:: What to produce ::
Down to the last line, restate the material below exactly.

BEGIN

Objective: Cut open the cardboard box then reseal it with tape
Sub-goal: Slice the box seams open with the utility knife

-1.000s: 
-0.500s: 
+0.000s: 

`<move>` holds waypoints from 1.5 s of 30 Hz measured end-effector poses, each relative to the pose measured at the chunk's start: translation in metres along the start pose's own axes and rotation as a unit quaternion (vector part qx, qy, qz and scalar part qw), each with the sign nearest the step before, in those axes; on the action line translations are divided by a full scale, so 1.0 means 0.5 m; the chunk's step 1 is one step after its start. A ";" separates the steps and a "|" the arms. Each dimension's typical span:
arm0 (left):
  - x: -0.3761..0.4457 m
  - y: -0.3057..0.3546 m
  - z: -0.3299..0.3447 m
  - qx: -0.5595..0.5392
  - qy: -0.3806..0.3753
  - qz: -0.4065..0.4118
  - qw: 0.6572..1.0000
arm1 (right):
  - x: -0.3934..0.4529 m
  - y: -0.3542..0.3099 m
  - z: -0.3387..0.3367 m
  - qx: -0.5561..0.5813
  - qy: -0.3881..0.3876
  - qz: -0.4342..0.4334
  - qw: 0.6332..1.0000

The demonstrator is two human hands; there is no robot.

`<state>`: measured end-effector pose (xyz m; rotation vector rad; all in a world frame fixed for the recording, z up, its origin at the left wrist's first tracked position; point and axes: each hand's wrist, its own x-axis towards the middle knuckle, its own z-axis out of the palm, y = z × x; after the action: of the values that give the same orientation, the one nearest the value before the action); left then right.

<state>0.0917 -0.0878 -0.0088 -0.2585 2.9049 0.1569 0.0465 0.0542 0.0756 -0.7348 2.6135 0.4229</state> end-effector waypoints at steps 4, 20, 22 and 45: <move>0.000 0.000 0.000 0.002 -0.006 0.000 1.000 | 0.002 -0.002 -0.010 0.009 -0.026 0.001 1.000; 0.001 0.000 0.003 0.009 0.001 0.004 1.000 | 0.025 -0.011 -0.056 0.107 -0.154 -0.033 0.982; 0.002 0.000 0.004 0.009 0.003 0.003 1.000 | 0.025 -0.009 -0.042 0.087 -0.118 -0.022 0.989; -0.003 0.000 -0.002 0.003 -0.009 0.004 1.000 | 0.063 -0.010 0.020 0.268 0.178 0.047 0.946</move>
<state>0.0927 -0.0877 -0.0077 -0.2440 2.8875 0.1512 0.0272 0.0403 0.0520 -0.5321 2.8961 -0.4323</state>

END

:: Exercise result ::
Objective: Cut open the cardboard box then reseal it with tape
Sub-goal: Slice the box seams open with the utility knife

-1.000s: 
-0.500s: 
+0.000s: 

`<move>` holds waypoints from 1.5 s of 30 Hz measured end-effector poses, each relative to the pose measured at the chunk's start: translation in metres along the start pose's own axes and rotation as a unit quaternion (vector part qx, qy, qz and scalar part qw), each with the sign nearest the step before, in those axes; on the action line translations are divided by a full scale, so 1.0 means 0.5 m; the chunk's step 1 is one step after its start. A ";" separates the steps and a "|" the arms. Each dimension's typical span:
arm0 (left):
  - x: -0.3761..0.4457 m
  - y: -0.3057..0.3546 m
  - z: -0.3299..0.3447 m
  - qx: -0.5595..0.5392
  - qy: -0.3806..0.3753
  - qz: -0.4065..0.4118
  - qw: 0.6572..1.0000
arm1 (right):
  - x: -0.3934..0.4529 m
  - y: -0.3542..0.3099 m
  - z: -0.3387..0.3367 m
  - qx: -0.5561..0.5813
  - qy: -0.3881..0.3876
  - qz: -0.4342..0.4334
  - qw: 0.6332..1.0000

The demonstrator is two human hands; there is no robot.

`<state>`: measured end-effector pose (xyz m; rotation vector rad; all in a world frame fixed for the recording, z up, its origin at the left wrist's first tracked position; point and axes: each hand's wrist, its own x-axis towards the middle knuckle, its own z-axis out of the palm, y = z × x; after the action: of the values that give the same orientation, the one nearest the value before the action); left then right.

<state>0.0917 -0.0878 -0.0088 -0.2585 2.9049 0.1569 0.0465 0.0542 0.0756 -0.7348 2.6135 0.4229</state> end-effector waypoints at steps 4, 20, 22 and 45: <move>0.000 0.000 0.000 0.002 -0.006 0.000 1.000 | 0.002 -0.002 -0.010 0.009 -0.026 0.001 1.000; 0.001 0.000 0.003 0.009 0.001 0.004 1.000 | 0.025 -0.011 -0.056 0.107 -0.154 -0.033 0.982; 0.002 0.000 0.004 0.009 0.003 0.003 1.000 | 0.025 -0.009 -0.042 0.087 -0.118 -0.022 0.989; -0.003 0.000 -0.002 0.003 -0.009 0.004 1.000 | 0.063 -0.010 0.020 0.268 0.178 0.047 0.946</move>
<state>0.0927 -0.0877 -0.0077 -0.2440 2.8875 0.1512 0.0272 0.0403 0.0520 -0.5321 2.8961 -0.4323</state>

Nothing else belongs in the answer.